-- Assignment --
Your answer should be an exact copy of the data.

-- Supplied data --
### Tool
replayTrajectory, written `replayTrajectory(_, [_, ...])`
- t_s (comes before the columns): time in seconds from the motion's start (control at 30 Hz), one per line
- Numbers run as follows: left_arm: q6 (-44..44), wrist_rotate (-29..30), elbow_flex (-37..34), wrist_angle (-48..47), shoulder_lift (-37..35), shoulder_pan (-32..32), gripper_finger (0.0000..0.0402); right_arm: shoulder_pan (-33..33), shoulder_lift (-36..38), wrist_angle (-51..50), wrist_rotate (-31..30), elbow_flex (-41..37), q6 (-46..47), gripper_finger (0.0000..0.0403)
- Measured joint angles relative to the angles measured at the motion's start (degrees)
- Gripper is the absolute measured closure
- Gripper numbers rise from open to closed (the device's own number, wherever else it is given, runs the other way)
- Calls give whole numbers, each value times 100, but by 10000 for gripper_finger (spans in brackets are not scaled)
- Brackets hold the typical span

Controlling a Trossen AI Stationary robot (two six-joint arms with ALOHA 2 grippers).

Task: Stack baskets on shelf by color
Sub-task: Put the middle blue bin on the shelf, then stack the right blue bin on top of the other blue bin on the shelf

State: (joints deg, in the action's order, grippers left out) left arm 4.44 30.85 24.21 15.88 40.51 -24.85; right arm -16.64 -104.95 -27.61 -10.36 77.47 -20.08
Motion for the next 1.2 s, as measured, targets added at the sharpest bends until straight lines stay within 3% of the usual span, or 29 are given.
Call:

-- Answer to the problem --
### Tool
replayTrajectory, written `replayTrajectory(_, [_, ...])`
- t_s (comes before the columns): time in seconds from the motion's start (control at 30 Hz), one per line
- Numbers run as follows: left_arm: q6 (-44..44), wrist_rotate (-29..30), elbow_flex (-37..34), wrist_angle (-48..47), shoulder_lift (-37..35), shoulder_pan (-32..32), gripper_finger (0.0000..0.0402); right_arm: shoulder_pan (-33..33), shoulder_lift (-36..38), wrist_angle (-51..50), wrist_rotate (-31..30), elbow_flex (-41..37), q6 (-46..47), gripper_finger (0.0000..0.0403)
- Measured joint angles relative to the angles measured at the motion's start (degrees)
- Gripper is the absolute measured closure
- Gripper numbers rise from open to closed (the device's own number, wherever else it is given, runs the other way)
- Calls give whole numbers, each value times 100, but by 10000 for gripper_finger (spans in brackets are not scaled)
- Brackets hold the typical span

Controlling a Trossen AI Stationary robot (two six-joint arms with ALOHA 2 grippers).

Task: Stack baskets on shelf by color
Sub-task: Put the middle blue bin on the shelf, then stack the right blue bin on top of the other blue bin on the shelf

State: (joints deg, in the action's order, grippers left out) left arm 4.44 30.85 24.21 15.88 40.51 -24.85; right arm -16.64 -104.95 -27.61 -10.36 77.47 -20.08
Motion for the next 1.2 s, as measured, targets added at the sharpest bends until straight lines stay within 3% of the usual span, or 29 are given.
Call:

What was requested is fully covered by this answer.